== ABOUT THIS TASK ==
A single figure is required: the number of lines in the data below that hold the word "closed".

== DATASET EXCERPTS ==

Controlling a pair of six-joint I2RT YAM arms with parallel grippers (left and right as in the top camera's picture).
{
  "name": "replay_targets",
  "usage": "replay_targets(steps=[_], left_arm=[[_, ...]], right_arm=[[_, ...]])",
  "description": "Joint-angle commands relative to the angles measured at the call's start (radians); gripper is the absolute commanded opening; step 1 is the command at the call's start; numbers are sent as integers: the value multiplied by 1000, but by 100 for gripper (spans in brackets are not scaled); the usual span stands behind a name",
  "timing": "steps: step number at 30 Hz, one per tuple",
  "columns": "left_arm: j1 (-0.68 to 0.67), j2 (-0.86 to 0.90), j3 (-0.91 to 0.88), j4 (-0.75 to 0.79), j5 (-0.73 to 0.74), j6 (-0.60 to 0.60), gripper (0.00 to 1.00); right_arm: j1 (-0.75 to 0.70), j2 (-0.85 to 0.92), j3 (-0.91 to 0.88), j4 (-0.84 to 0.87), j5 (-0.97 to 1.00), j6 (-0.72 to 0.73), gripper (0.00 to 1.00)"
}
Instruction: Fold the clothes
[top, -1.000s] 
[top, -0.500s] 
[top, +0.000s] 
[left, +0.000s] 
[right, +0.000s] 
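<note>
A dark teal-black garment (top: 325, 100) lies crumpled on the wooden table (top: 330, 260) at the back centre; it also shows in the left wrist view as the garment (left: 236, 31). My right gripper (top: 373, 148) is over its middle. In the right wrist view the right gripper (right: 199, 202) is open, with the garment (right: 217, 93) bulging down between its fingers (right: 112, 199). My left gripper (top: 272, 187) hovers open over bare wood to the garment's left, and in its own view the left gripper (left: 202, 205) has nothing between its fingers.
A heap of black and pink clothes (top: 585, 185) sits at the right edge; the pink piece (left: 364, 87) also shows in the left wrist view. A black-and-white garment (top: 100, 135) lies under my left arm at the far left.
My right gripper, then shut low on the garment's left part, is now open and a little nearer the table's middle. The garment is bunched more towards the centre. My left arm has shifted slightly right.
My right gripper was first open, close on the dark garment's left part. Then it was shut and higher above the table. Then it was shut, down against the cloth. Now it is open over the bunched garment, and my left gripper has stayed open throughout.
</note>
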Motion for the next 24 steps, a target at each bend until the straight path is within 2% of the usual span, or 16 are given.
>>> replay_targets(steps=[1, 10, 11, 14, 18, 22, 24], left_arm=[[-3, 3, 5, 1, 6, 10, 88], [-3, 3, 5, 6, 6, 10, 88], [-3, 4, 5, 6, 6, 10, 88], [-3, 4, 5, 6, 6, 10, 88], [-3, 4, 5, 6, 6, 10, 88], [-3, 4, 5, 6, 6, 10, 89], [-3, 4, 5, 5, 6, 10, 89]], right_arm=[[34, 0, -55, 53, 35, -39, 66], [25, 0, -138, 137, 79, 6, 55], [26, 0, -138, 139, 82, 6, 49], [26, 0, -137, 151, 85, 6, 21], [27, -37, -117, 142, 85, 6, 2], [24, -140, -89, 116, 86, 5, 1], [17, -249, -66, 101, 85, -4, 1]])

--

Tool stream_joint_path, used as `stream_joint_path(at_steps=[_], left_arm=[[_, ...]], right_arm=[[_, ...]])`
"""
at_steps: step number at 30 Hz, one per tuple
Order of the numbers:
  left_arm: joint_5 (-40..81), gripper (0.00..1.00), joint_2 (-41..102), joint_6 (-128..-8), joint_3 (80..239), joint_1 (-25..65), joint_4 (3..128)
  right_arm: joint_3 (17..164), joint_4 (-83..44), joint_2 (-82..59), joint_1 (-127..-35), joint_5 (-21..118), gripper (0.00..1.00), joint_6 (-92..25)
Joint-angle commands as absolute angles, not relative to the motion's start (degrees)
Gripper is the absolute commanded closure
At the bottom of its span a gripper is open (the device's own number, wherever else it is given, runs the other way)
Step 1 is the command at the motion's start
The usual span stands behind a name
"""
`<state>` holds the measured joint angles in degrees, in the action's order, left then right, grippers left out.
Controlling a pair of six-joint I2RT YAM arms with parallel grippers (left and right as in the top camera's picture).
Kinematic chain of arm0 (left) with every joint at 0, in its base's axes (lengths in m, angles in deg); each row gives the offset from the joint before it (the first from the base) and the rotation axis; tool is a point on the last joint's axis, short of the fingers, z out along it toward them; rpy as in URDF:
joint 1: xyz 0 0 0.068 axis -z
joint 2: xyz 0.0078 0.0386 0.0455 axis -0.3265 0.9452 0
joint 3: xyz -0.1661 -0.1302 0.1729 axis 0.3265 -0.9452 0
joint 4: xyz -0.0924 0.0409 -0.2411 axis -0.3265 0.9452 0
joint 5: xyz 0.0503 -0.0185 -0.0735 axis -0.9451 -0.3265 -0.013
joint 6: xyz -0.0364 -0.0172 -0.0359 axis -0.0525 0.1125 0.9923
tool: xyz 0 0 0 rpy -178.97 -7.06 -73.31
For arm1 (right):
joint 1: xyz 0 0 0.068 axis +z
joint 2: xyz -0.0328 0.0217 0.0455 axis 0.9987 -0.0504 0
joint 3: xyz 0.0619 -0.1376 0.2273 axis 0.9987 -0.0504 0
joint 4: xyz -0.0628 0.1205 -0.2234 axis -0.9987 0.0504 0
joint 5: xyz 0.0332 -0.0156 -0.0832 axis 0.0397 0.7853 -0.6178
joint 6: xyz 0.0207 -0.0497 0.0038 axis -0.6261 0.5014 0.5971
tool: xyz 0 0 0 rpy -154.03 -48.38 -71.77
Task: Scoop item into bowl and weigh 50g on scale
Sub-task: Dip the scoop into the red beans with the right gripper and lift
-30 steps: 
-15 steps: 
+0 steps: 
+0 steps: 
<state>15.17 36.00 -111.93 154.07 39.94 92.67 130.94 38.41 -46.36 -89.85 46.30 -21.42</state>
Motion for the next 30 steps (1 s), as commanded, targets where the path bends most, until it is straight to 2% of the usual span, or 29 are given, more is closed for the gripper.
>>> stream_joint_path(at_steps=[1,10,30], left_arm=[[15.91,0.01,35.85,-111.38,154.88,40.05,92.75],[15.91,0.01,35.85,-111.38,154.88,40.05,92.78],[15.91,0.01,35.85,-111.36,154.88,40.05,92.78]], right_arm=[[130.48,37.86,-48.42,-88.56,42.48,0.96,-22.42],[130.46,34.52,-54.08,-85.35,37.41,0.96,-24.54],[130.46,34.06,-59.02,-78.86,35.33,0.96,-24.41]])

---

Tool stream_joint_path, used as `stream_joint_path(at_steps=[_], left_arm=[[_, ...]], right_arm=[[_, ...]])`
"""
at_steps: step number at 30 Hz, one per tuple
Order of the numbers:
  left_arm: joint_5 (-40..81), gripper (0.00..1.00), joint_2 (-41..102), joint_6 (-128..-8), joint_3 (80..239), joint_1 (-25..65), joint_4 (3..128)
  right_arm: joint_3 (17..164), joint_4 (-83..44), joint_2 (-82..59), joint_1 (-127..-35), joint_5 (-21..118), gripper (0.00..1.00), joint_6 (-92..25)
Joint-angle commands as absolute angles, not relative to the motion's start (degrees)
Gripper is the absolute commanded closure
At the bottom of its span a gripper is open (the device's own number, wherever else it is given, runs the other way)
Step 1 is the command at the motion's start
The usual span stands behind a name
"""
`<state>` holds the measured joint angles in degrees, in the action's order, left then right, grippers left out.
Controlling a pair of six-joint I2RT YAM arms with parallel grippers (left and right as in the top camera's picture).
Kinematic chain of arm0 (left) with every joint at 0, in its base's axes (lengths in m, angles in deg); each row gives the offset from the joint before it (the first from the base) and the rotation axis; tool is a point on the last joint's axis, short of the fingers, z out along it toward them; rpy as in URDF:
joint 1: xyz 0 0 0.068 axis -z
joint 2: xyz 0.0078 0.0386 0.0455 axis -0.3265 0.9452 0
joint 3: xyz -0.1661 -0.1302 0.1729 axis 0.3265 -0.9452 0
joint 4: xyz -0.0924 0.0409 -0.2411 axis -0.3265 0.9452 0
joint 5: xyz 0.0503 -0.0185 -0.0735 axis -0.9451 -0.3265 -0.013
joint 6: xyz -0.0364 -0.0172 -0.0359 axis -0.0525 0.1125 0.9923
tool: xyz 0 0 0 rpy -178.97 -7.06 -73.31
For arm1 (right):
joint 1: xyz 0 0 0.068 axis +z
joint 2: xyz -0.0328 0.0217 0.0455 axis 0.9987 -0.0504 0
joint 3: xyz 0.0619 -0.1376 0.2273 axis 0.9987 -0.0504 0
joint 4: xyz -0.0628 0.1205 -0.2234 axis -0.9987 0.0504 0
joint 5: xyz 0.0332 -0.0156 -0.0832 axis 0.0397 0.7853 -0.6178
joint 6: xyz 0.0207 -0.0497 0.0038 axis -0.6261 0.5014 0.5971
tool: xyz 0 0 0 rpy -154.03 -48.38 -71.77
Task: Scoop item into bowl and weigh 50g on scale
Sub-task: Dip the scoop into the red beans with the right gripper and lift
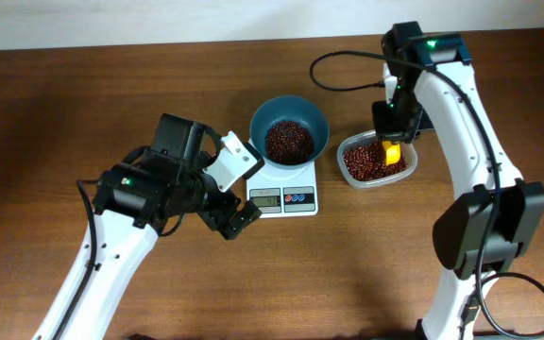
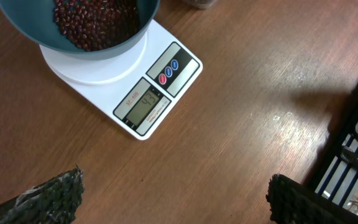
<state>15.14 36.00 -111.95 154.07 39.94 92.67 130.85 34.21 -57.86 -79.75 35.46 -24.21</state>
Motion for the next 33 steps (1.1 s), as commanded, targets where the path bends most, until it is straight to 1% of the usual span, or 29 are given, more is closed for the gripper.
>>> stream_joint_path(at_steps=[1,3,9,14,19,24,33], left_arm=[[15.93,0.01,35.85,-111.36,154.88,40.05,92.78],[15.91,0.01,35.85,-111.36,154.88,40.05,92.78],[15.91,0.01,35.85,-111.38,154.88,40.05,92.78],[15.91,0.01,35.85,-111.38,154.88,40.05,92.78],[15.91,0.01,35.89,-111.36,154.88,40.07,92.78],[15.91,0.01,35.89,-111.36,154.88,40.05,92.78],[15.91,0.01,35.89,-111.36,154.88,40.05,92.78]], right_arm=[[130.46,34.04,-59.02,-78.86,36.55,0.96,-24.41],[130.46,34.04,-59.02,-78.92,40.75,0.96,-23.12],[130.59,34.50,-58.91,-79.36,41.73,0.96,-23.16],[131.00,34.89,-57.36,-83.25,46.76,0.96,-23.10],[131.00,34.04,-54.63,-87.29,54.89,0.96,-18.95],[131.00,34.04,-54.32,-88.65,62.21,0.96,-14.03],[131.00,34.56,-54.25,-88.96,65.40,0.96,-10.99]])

== WORKED SOLUTION ==
2